Aku segera duduk di atas sofa yang menghadap TV.
Aditya mematikan TV tersebut
dengan menekan tombol merah pada remote yang dipegangnya. “Orangtuaku lagi keluar
kota, bakalan pulang hari Senin nanti.” Dia meletakkan remote TV di atas piano
sebelah TV tersebut.
“Mau teh?”
“Boleh.” Aku segera
melepas tasku, kubuka risleting tasku untuk mengambil buku pelajaran Bahasa
Indonesia dan Matematika. Kuletakan kedua buku itu di atas meja, aku segera
membuka buku bahasa Indonesia. Saat Aditya berjalan menuju dapur, aku bertanya, “Oh ya, tugas bahasa
Indonesia yang kelompok kita disuruh bikin makalah, kan?”
“Yup,” Aditya menjawab dengan santai. “Kamu udah ada naskah drama jadul yang
mau kamu baca enggak?”
“Belum, aku belum nge-print, masih kusimpan dalam bentuk file di hp-ku.” Kuambil ponselku untuk
membuka file tersebut. “Kita cuma disuruh
ngebandingin lima naskah drama jadul di makalah itu, kan?”

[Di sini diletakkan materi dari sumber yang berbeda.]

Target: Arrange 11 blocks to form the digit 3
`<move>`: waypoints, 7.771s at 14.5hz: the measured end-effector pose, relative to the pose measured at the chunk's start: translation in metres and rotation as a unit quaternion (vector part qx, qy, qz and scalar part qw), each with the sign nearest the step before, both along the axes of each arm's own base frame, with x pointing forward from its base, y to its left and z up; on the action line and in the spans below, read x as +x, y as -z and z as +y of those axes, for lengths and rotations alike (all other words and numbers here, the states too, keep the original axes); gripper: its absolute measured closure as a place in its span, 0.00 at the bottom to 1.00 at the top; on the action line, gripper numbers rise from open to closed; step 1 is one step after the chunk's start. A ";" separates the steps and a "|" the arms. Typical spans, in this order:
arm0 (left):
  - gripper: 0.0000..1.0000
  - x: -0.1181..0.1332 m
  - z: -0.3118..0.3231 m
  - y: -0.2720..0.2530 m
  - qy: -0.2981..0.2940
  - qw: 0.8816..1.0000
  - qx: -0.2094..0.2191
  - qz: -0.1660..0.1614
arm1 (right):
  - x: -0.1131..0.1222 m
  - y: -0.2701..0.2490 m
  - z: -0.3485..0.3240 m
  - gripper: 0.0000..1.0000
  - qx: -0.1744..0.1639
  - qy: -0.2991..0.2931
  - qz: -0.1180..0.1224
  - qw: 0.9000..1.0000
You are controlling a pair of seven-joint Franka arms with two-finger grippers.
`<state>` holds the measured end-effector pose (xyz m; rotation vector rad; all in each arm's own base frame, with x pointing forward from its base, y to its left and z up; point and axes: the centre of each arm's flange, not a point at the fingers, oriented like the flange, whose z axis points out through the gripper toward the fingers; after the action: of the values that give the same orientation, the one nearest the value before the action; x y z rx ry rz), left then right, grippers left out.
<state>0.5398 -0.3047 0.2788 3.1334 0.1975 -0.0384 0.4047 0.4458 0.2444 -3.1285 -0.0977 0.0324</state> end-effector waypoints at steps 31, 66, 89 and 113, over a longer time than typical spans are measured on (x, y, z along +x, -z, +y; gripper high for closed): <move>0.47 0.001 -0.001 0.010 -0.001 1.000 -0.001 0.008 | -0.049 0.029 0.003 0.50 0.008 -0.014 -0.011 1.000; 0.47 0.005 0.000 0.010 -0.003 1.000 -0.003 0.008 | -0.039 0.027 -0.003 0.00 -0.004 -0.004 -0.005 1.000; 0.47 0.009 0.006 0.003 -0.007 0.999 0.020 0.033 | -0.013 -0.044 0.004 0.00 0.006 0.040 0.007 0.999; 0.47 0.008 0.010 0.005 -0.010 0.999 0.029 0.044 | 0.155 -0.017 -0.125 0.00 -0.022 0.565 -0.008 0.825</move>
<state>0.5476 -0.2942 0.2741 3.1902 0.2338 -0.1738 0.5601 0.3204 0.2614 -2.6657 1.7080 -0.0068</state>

“Ya,” jawab Aditya. “Aku udah dapet naskah Raden Bei Surio Retno, aku baru baca
sebagian, aku kurang ngerti bahasanya.” Aku memandang Aditya meletakkan dua
gelas di meja makan setelah berjalan dari dapur. Ia menuangkan air panas pada
dua gelas itu sebelum memasukkan kantung teh pada masing-masing gelas. “Kamu dapat apa?”
“Oh, kalau aku dapet Awal dan Mira, aku dapet dari ibuku.

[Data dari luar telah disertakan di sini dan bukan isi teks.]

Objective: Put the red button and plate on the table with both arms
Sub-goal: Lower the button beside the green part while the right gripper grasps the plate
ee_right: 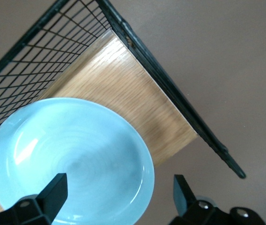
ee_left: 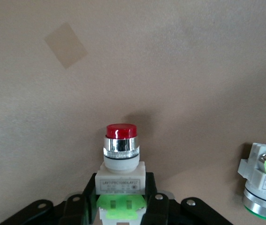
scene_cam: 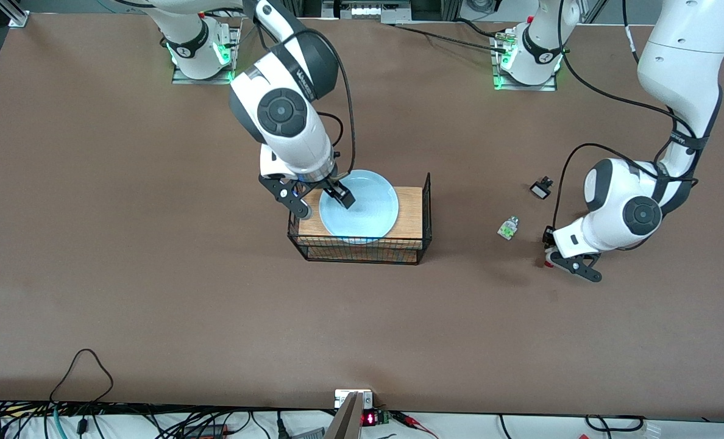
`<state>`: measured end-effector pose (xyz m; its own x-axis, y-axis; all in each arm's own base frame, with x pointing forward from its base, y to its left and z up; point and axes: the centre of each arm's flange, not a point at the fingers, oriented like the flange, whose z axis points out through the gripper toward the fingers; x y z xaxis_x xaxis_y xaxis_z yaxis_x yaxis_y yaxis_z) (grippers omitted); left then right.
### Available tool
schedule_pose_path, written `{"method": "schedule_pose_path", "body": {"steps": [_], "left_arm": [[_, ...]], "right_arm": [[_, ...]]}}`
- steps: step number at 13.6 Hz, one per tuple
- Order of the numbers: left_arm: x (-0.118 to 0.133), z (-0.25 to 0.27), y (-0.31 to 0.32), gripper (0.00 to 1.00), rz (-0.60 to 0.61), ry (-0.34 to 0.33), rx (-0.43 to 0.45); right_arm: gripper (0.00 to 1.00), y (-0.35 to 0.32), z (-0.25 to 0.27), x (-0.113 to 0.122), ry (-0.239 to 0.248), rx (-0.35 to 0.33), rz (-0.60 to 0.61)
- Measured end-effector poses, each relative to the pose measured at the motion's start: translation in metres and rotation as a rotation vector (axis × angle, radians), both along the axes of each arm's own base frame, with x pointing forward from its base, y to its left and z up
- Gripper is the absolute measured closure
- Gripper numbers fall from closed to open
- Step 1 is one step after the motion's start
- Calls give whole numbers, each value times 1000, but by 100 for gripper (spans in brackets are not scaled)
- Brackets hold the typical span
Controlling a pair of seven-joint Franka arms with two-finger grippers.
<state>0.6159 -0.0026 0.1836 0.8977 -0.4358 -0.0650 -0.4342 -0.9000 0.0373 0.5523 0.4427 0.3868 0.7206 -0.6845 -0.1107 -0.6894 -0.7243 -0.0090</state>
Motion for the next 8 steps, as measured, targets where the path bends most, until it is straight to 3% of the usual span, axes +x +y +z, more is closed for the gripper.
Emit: {"method": "schedule_pose_path", "body": {"steps": [1,2,5,7,8], "left_arm": [[0,-1,0,59,0,1,0],[0,-1,0,52,0,1,-1],[5,9,-2,24,-3,-3,1],[13,37,-3,4,0,28,15],[18,59,-3,0,6,51,27]], "right_arm": [[0,0,-7,1,2,-1,-14],[0,1,-15,0,7,-4,-22],[4,6,-35,-9,21,-15,-17],[8,8,-42,-15,31,-24,-12],[16,8,-44,-16,34,-26,-12]]}}
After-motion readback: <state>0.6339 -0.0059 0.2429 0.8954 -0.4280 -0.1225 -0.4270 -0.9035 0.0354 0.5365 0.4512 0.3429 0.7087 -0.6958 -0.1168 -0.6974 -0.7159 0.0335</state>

Ibuku bilang Awal dan Mira tuh drama
Indonesia yang unik banget, drama juga bagus. Ibuku sering nonton teater waktu
keluargaku berpindah-pindah negara, termasuk drama Indonesia yang kebetulan aja
dipentasin di sana.”
Aditya memegang dua
cangkir teh sambil melangkah kembali ke ruang keluarga. “Wow, ibumu pecinta
teater ya? Pasti ibumu tahu
soal Broadway sama West End, kan?” Dia meletakkan dua cangkir teh di atas meja
ruang keluarga sebelum duduk di sampingku.
“Silakan.”
“Makasih.” Aku mengambil
secangkir teh tersebut, kuminum seteguk. Aku meletakkan cangkir itu di atas meja. “Mungkin, soalnya aku
sering diajak ibu nonton teater sih. Enggak
tahu kenapa orang-orang
diluar juga sering nonton teater, kalau di sini juga jarang.”
Aditya berkata setelah ia
meneguk secangkir tehnya,
“Aku juga setuju, soalnya katanya teater di luar negeri, apalagi di Amerika
sama Eropa tuh punya sejarah panjang. Kalau
Indonesia sih gimana ya, punya sejarah semacam pendek sih. Makanya di sini tuh
teater jarang dipromoin karena keterbatasan dana. Makanya orang Indo lebih suka
nonton film sama TV.”
“Sayang banget di sini
jarang ada pertunjukan teater.”
“Oh ya,” Aditya segera
mengganti topik,
“Itu Awal dan Mira ceritanya tentang
apa?”
Tak lama kemudian,
terdengar sebuah ketukan pintu. Aditya segera berjalan menuju ruang tamu untuk
membukakan pintu.
“Permisi.” Kudengar suara
Brian dan Febby secara bersamaan.
Aditya langsung meledek, “Ciyeee, bareng ni yee.”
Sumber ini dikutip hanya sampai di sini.